Moja działka to grunty orne kl. IVb.

----------


## gervail2

> Uciąłeś najważniejszą część tego cytatu:
> " _z zastrzeżeniem art. 50 ust. 1 i art. 86, wymaga ustalenia,
> w drodze decyzji, warunków zabudowy; przepis art. 50 ust. 2 stosuje się odpowiednio. Tym samym
> stosując odpowiednio przepis art. 50 ust. 2 pkt 2 ustawy o planowaniu i zagospodarowaniu
> przestrzennym, należy stwierdzić, że nie wymagają wydania decyzji o warunkach zabudowy roboty
> budowlane niewymagające pozwolenia na budowę. Ww. ustawa przewiduje jednak pewne wyjątki
> (zob. art. 50 ust. 2a i art. 59 ust. 2a ww. ustawy), które dotyczą budowy wolno stojących budynków
> mieszkalnych jednorodzinnych, "_
> 
> Moja działka to grunty orne kl. IVb.


Dotychczas wyczytałem że na działce rolnej może budować się tylko rolnik. To rozumiem, iż tak nie jest? 
Więcej czytam i mniej rozumiem, co strona to inne informacje...

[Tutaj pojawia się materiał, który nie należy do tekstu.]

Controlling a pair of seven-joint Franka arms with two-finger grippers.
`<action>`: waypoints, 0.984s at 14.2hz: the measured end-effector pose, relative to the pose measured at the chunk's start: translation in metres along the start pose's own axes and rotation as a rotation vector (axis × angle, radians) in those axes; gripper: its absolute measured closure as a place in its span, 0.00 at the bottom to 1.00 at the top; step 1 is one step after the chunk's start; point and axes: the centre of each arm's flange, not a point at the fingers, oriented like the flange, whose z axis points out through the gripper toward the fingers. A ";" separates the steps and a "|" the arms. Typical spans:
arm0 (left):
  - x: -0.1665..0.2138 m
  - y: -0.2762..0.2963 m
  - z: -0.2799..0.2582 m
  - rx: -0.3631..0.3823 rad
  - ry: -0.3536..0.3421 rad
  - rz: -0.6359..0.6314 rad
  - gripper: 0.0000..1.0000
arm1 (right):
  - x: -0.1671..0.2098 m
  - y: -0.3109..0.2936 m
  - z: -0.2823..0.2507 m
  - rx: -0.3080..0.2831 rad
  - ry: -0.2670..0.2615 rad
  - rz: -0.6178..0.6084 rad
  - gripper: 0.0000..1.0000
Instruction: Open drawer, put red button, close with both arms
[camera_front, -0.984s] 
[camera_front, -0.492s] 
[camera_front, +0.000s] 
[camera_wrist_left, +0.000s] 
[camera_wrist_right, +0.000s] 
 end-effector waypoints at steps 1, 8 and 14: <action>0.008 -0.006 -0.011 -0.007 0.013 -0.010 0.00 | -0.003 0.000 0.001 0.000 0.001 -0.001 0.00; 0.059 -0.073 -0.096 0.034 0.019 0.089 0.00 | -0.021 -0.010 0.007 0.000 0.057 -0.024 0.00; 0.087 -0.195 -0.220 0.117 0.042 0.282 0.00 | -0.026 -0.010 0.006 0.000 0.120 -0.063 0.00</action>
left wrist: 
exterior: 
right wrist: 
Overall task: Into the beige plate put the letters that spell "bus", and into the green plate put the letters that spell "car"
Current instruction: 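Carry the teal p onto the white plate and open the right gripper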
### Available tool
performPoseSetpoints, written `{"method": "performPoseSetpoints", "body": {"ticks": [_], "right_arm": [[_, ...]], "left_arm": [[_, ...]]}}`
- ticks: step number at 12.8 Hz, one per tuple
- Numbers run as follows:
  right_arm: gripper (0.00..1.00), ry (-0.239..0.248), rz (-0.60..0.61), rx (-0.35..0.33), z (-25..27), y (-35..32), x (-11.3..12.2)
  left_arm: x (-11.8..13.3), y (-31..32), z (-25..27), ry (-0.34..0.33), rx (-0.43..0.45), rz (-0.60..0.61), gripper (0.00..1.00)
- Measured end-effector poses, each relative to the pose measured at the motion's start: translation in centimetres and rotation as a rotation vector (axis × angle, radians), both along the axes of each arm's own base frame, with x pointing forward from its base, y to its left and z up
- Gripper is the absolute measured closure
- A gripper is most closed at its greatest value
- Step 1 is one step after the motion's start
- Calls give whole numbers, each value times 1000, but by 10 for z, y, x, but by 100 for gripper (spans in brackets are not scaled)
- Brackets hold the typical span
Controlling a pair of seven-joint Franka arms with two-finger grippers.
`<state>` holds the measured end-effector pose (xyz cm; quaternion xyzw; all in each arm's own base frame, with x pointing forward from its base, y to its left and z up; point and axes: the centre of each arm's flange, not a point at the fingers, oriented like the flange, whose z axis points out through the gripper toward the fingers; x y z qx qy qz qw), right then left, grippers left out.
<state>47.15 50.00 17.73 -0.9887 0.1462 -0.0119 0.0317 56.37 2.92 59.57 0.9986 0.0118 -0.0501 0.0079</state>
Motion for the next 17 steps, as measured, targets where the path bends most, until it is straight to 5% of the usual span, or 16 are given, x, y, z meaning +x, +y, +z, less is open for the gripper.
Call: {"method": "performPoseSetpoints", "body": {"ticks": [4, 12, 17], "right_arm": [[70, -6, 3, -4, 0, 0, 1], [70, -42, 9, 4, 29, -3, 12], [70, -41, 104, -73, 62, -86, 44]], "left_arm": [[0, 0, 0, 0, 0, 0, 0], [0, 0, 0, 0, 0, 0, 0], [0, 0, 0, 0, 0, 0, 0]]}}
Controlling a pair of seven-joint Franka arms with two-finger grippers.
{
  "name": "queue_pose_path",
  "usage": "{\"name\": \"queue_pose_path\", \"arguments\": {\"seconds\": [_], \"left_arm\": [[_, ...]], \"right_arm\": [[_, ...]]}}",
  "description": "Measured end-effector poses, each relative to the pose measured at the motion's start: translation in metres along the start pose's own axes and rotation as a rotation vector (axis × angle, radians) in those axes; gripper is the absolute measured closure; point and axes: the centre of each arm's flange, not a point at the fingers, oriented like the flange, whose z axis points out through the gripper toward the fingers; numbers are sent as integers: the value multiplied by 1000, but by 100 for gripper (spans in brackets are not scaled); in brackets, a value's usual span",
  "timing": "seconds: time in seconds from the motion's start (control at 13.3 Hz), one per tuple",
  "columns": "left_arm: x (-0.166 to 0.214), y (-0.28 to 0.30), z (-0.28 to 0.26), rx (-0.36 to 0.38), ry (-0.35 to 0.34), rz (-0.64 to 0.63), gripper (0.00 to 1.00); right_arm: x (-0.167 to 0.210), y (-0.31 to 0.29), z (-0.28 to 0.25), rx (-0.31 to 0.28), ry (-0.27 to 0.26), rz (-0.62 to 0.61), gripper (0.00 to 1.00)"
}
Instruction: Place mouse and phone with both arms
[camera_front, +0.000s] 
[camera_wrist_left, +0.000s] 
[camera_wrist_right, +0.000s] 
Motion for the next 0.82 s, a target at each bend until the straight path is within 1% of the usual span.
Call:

Czy część działki po prostu odrolniłeś ?

----------


## ACCel

Grunty rolne klasy IV I gorsze mają deklaratywnie odrolnienie, czyli nie wymagają decyzji o odrolnieniu.

Na dowolnym takim gruncie (bez MPZP) można wybudować dowolną budowlę na zgłoszenie poza domem jednorodzinnym i stacją trafo, bez konieczności uzyskania WZ.

----------


## gervail2

> Grunty rolne klasy IV I gorsze mają deklaratywnie odrolnienie, czyli nie wymagają decyzji o odrolnieniu.
> 
> Na dowolnym takim gruncie (bez MPZP) można wybudować dowolną budowlę na zgłoszenie poza domem jednorodzinnym i stacją trafo, bez konieczności uzyskania WZ.



ok, czy dobrze rozumiem, iz majac dzialkę rolką 2000m2 klasy IV lub gorszej (bez MPZP) moge zbudowac 4 domki na zgloszenie nie bedąc rolnikiem + ew. dom na PNB po uzyskaniu WZ?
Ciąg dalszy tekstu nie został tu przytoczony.